> _Directions for this task_
In the entries below, identify every line with the string "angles" and copy it.

> _Data for the task_
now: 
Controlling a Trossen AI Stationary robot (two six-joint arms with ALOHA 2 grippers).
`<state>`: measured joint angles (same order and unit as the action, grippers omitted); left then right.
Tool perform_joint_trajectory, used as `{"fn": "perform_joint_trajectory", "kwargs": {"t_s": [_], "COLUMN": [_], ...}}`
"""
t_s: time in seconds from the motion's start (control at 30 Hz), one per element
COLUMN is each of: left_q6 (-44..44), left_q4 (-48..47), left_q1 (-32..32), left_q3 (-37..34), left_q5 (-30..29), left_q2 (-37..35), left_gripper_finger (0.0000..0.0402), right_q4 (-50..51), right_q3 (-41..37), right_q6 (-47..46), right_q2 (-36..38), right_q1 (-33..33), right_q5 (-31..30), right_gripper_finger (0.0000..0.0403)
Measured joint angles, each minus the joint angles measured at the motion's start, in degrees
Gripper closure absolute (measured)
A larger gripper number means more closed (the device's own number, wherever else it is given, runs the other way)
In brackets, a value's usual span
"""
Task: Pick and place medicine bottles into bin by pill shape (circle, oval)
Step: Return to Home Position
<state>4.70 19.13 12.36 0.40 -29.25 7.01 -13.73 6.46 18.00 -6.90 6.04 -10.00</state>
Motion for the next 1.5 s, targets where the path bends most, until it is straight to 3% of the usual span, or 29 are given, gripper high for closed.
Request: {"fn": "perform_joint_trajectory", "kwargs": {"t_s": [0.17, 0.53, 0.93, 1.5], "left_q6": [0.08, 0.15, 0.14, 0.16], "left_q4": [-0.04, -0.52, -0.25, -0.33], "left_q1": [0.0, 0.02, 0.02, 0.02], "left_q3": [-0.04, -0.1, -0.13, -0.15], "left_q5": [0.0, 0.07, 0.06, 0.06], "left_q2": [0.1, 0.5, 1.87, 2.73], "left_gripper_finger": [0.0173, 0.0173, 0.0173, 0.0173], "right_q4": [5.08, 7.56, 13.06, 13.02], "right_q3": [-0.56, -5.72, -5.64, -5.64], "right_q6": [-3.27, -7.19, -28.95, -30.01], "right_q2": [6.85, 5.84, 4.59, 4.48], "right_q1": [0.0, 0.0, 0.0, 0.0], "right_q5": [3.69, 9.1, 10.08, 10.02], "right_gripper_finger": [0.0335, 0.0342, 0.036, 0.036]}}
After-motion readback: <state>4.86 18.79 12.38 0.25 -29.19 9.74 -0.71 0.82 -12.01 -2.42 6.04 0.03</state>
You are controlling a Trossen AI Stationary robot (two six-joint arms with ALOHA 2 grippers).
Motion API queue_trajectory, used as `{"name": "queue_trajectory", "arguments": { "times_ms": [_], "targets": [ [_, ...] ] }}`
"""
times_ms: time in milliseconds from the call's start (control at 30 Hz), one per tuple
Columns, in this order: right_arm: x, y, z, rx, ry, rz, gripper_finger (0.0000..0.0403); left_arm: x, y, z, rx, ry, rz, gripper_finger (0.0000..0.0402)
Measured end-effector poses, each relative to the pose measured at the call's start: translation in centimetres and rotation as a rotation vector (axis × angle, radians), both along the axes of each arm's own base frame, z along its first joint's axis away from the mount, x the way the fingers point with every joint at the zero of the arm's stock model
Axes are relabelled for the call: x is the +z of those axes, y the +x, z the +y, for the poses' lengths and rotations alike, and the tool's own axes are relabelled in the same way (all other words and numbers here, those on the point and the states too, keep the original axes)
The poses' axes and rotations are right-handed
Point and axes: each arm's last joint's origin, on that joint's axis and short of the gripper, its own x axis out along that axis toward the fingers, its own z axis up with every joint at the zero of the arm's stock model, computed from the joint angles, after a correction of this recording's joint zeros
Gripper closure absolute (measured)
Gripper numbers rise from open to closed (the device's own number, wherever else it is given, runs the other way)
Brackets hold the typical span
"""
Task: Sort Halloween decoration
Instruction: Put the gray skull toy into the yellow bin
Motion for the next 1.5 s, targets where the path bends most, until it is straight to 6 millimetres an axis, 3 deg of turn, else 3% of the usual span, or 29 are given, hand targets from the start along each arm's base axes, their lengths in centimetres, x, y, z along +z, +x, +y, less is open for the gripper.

> _Problem solution_
`<state>`: measured joint angles (same order and unit as the action, grippers omitted); left then right.
Measured joint angles, each minus the joint angles measured at the motion's start, in degrees
Point and axes: each arm's last joint's origin, on that joint's axis and short of the gripper, its own x axis out along that axis toward the fingers, its own z axis up with every joint at the zero of the arm's stock model, computed from the joint angles, after a correction of this recording's joint zeros

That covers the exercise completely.